When the Serbs attacked from Thessaly, and Janina was under threat, Shpata's Albanians joined Leonardo Tocco, the Count of Cephalonia and Duke of Leucada (1357), and were able, thanks to Italian support, to maintain themselves in this region and indeed extend their rule down to Lepanto in Acarnania. In 1370, the Serbs conquered Janina but were repelled five years later by the Albanians and the Italians who had once again come to their assistance. Gjin Bua Shpata then gave his niece in marriage to Esau di Buondelmonte of Florence, a relative of the Tocco and Acciauli families and thus reinforced his position internationally. Gjin's successor, Mauritius Bua Shpata (Sguros) took Janina in 1403 but was unable to hold it. He died in 1418 in his capital Arta.

After Mauritius Bua Shpata's death, the rulers of Cephalonia took control of the Despotate and of Janina, although Gjirokastra had already been taken away from the Albanians by Charles Tocco in 1405. In 1407, the Venetians took the town of Lepanto from the Shpatas, thus breaking the power of the successors of Gjin Shpata. The lands of Mauritius Bua Shpata were almost all now in the hands of the Counts of Cephalonia, who thus took over the role of Despots of Janina.
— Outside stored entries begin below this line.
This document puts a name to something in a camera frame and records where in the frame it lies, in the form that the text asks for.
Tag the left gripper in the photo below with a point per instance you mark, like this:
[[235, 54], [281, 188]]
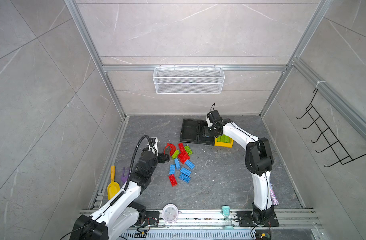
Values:
[[161, 159]]

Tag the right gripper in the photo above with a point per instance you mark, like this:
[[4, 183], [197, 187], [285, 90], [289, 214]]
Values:
[[217, 134]]

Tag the blue lego thin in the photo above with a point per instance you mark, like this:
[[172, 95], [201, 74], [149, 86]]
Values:
[[178, 165]]

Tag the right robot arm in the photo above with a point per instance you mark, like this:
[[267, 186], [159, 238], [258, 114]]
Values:
[[258, 160]]

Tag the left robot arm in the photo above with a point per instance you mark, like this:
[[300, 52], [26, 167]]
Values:
[[120, 212]]

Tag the right black storage bin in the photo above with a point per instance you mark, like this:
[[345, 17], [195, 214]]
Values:
[[202, 137]]

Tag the yellow storage bin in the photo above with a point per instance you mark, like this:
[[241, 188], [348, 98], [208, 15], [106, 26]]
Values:
[[224, 144]]

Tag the red arch lego piece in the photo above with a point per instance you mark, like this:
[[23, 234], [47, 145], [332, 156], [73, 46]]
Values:
[[170, 147]]

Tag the green lego beside arch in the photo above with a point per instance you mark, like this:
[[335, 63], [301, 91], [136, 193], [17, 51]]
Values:
[[175, 154]]

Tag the red lego brick lower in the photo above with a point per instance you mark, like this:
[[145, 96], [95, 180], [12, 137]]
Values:
[[173, 180]]

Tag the purple toy tool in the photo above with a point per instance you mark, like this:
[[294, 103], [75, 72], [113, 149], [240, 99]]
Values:
[[125, 174]]

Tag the red lego brick stack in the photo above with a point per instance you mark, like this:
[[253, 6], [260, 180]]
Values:
[[183, 156]]

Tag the yellow toy shovel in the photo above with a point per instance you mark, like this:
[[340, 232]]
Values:
[[113, 187]]

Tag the white round timer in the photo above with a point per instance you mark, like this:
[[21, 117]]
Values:
[[170, 213]]

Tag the teal hourglass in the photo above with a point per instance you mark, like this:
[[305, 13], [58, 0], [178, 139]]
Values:
[[227, 220]]

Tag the glittery purple roll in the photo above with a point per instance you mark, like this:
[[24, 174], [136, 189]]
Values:
[[273, 196]]

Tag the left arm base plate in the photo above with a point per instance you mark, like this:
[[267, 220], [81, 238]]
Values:
[[148, 219]]

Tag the white wire mesh basket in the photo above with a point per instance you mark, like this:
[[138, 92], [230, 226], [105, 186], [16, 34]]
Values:
[[188, 80]]

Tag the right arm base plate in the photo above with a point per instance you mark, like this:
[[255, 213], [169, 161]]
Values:
[[245, 219]]

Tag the black wire hook rack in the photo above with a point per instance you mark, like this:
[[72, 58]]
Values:
[[333, 143]]
With the Turkish conquest, these realms disappeared. The Buondelmonte, Tocco and Shpata dynasties thus vanished from Albanian history. According to local tradition, one descendant of the Shpata family, Peter Bua, was founder of the Albanian settlement of Piana degli Albanesi in Sicily, and in the sixteenth century, another one, Mauritius Bua (Shpata), made a name for himself as a military leader in the service of François I of France.

Ijasolos, on the other hand, an unworthy scion of the house of Buondelmonte (Counts of Cephalonia) ended his career in an inglorious manner by being the first Albanian to conclude a pact with the Turks and deliver Janina and the Despotate to the Sultan.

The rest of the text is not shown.